Chronic Pain Syndrome has been associated with depressive symptoms in patients, including the diagnosis of Major Depression, as well as symptoms of anxiety with each person perceiving anxiety in their own unique way.  In the Handbook of General Hospital Psychiatry1, Anthony Bouckoms, M.D. and Thomas P. Hacket, M.D. have noted that 60%-100% of pain patients have symptoms of a depressive disorder and that Major Depressive Disorder is found in 25% of chronic pain patients. 

SOME EFFECTS OF DEPRESSION DUE TO CHRONIC PAIN

 

The individual expression of pain is variable.  While some patients are stoic, others may develop various types of Somatoform Disorders (listed in the Diagnostic and Statistical Manual-IV-TR (DSM-IV-TR) published by The American Psychiatric Association.

One example is Hypochondriacal Disorder, in which the person has persistent fears of having a serious illness despite reassurances that minimal physical findings are present.  Some pain patients may have Alexithymia, i.e., they have difficulty expressing their emotions in words; may deny emotions and/or depressive symptoms.  Some may have a form of depression manifested by anger, irritability, sleep and/or appetite disturbance, lack of enjoyment in activities, diminished sexual desire, a wish to die rather than remain in their present state.  This latter clinical presentation is very different than the classic textbook picture of the depressed person with sad face and crying spells.

Others may have what is called "Pain Disorder" (listed in the DSM-IV-TR) in which the person has preoccupation with pain for at least 6 months and has perceived pain and/or impairment in excess of what would be expected from physical findings.  They are not malingering, but truly believe they have a significant problem causing pain and disability.

Furthermore, patients with chronic depression who have had orthopaedic injuries over one year prior to being evaluated, have an atypical presentation which is different than that of a patient with acute depression.  In fact, many patients who do not want others to think they are mentally disturbed may deny being depressed.  In order that a diagnosis can be made in these cases, Dr.

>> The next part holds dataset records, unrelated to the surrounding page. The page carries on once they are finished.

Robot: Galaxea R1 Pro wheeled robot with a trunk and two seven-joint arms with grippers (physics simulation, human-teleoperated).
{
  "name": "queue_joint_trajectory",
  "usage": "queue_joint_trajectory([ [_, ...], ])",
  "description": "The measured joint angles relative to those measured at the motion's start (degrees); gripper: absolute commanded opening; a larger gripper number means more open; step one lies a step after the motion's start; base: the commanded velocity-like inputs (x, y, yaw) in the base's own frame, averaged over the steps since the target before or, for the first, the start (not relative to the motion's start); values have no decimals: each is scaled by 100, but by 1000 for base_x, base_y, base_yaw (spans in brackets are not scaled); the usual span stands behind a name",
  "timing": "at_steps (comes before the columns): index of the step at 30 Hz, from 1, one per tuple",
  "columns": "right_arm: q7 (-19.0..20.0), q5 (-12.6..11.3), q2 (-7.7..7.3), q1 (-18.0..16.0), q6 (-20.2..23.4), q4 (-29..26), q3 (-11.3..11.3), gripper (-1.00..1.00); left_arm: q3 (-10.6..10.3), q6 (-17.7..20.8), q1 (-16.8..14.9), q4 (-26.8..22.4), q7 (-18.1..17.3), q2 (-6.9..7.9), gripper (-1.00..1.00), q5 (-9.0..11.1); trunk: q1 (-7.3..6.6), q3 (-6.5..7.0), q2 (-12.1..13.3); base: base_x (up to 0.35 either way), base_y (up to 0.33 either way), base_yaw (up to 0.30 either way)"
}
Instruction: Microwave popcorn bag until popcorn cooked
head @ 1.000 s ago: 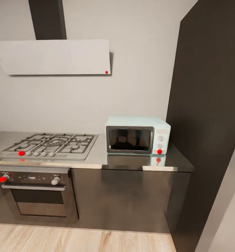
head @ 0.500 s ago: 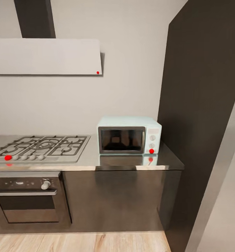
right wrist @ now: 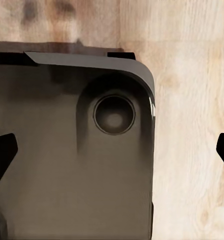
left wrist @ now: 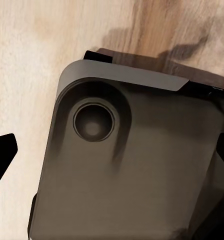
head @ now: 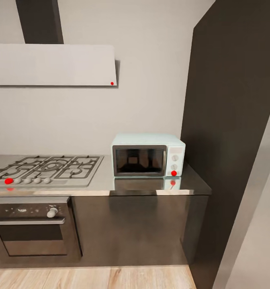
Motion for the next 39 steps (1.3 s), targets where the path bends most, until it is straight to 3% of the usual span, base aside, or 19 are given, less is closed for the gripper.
queue_joint_trajectory([
  [33, 3, 73, 24, 0, 10, -105, 11, 100, 0, 0, 0, -17, 0, 0, 100, 9, 0, 1, 0, 57, 0, 0],
  [35, 19, 80, 24, -1, 42, -355, 16, 100, 0, 0, 0, -16, 0, 0, 100, 9, 0, 1, 0, 0, 0, 0],
  [37, 51, 226, 33, -8, 309, -1221, 200, 100, -1, 0, 0, -16, 0, 0, 100, 9, 0, 2, 0, 0, 0, 0],
  [39, 62, 499, 78, -13, 1146, -2274, 461, 100, -1, 0, 0, -15, 0, 0, 100, 9, 0, 3, 1, 0, 0, 0],
])
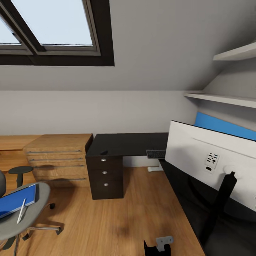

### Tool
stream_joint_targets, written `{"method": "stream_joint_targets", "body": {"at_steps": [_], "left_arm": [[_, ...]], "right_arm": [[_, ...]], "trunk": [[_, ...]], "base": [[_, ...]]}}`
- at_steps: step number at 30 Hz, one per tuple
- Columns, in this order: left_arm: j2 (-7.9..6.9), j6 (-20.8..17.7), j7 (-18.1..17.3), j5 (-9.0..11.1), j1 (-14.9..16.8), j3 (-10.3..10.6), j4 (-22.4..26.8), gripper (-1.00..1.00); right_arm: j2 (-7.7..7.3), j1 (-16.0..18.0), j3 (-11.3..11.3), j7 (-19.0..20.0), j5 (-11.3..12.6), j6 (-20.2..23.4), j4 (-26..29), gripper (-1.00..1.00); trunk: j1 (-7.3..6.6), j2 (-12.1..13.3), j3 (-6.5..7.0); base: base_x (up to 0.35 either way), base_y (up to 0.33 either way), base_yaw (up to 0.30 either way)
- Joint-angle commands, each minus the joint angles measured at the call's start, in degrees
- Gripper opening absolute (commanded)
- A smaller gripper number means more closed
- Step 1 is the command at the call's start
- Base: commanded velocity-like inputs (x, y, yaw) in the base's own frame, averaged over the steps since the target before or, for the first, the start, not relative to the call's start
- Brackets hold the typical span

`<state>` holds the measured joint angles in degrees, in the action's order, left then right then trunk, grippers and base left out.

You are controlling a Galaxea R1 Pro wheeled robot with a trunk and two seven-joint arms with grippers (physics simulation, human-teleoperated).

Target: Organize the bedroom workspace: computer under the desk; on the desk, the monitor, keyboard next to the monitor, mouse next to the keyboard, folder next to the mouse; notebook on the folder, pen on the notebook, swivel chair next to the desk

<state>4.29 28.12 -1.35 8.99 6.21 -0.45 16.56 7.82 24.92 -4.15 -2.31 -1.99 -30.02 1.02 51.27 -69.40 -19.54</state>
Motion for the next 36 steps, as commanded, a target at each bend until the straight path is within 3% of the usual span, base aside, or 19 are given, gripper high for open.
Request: {"method": "stream_joint_targets", "body": {"at_steps": [1, 9, 36], "left_arm": [[0.0, 0.2, -0.1, 0.3, 0.0, 0.0, 0.0, 1.0], [-0.04, 0.2, -0.1, 0.3, 0.0, -0.1, 0.0, 1.0], [-0.07, 0.3, -0.1, 0.3, 0.0, -0.1, 0.0, 1.0]], "right_arm": [[0.0, 0.0, -0.4, -0.2, -0.1, -0.1, -0.1, 1.0], [0.0, 0.0, -0.4, -0.2, -0.1, -0.1, -0.1, 1.0], [-0.02, 0.0, -0.3, -0.2, -0.2, -0.1, -0.1, 1.0]], "trunk": [[-0.01, 0.0, -0.07], [-0.01, 0.0, -0.07], [-0.01, 0.0, -0.07]], "base": [[-0.07, -0.037, -0.03], [-0.188, -0.012, -0.009], [-0.324, 0.0, 0.0]]}}
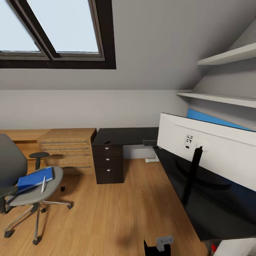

Hacket -- an astute clinician -- noted that depressive symptoms may be more easily elicited by asking targeted questions such as about sleep and/or appetite disturbance and fatigue (for vegetative depressive symptoms); about difficulty thinking, concentrating, and making decisions (for cognitive depressive symptoms).  As noted by Bouckoms and Hacket, the Minnesota Multiphasic Personality Inventory-2 (MMPI-2) may be of particular use in differential diagnosis in pain patients where denial is operative. 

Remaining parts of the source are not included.